## Work item
Starting at the top of the entries below, print each line exactly until the line with "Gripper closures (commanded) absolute" has been printed too.

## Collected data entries
-*-*-

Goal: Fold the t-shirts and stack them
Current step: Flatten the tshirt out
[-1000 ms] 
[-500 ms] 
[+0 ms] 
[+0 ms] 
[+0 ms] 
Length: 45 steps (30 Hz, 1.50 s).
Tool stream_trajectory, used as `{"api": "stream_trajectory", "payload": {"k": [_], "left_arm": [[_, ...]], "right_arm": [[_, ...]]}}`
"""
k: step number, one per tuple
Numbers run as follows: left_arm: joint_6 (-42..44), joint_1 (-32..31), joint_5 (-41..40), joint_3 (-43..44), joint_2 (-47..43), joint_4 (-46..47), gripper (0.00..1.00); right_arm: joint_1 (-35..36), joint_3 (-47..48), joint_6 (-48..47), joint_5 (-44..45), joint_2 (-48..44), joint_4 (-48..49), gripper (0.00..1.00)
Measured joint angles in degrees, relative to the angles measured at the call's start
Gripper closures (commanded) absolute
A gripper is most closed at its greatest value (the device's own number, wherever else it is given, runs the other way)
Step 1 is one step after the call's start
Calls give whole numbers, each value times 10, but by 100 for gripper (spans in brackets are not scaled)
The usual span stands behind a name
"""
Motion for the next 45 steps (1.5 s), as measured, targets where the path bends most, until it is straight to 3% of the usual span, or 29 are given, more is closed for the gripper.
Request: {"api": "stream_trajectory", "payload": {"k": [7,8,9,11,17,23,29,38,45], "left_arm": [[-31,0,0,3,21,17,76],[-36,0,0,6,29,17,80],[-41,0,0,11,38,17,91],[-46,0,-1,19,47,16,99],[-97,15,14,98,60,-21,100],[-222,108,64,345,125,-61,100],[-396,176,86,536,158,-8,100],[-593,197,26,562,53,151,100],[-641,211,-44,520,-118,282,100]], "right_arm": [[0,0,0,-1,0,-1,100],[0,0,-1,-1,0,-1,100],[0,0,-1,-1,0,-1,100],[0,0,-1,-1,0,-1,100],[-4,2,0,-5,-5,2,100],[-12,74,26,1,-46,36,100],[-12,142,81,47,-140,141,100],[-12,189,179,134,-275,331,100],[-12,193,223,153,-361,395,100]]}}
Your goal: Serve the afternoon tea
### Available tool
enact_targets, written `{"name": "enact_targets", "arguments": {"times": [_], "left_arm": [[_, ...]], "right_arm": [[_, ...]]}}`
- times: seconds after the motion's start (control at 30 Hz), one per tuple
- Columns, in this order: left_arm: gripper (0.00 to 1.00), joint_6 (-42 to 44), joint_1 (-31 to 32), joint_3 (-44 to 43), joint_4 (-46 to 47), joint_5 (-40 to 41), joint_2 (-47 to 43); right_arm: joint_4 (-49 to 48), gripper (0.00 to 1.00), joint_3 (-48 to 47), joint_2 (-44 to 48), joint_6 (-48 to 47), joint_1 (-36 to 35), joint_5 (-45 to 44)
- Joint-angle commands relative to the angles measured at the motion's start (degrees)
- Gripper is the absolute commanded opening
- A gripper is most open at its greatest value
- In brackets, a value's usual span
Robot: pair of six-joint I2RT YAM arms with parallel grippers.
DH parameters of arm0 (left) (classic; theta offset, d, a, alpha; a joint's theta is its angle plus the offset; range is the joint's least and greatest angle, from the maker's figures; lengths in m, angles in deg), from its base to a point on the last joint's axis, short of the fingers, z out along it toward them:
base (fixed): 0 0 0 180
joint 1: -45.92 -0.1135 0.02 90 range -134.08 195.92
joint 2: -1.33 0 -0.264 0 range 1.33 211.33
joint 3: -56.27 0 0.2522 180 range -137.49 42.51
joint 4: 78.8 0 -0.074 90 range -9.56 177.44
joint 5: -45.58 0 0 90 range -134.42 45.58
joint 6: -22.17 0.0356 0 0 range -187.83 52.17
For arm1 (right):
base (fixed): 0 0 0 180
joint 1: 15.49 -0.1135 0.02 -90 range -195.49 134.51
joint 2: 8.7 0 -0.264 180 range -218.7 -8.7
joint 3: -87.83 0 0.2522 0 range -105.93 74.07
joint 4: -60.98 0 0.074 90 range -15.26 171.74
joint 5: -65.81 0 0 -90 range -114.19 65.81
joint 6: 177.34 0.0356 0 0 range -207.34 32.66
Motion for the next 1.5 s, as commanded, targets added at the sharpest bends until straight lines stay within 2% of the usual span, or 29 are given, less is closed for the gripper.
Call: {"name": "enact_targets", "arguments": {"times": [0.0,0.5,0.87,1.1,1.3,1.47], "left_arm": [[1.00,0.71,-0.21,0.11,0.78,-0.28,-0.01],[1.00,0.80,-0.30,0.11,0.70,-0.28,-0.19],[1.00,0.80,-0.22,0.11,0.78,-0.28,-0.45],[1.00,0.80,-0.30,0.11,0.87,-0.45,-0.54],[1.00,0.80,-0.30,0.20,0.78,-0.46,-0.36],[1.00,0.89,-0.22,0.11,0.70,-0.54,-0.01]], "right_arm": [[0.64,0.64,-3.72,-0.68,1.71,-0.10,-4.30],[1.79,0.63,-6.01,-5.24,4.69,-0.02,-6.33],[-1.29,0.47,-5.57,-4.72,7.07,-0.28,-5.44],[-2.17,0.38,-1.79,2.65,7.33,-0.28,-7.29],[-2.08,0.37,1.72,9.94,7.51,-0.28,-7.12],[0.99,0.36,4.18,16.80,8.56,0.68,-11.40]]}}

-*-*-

## Solution to this exercise
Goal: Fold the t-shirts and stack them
Current step: Flatten the tshirt out
[-1000 ms] 
[-500 ms] 
[+0 ms] 
[+0 ms] 
[+0 ms] 
Length: 45 steps (30 Hz, 1.50 s).
Tool stream_trajectory, used as `{"api": "stream_trajectory", "payload": {"k": [_], "left_arm": [[_, ...]], "right_arm": [[_, ...]]}}`
"""
k: step number, one per tuple
Numbers run as follows: left_arm: joint_6 (-42..44), joint_1 (-32..31), joint_5 (-41..40), joint_3 (-43..44), joint_2 (-47..43), joint_4 (-46..47), gripper (0.00..1.00); right_arm: joint_1 (-35..36), joint_3 (-47..48), joint_6 (-48..47), joint_5 (-44..45), joint_2 (-48..44), joint_4 (-48..49), gripper (0.00..1.00)
Measured joint angles in degrees, relative to the angles measured at the call's start
Gripper closures (commanded) absolute

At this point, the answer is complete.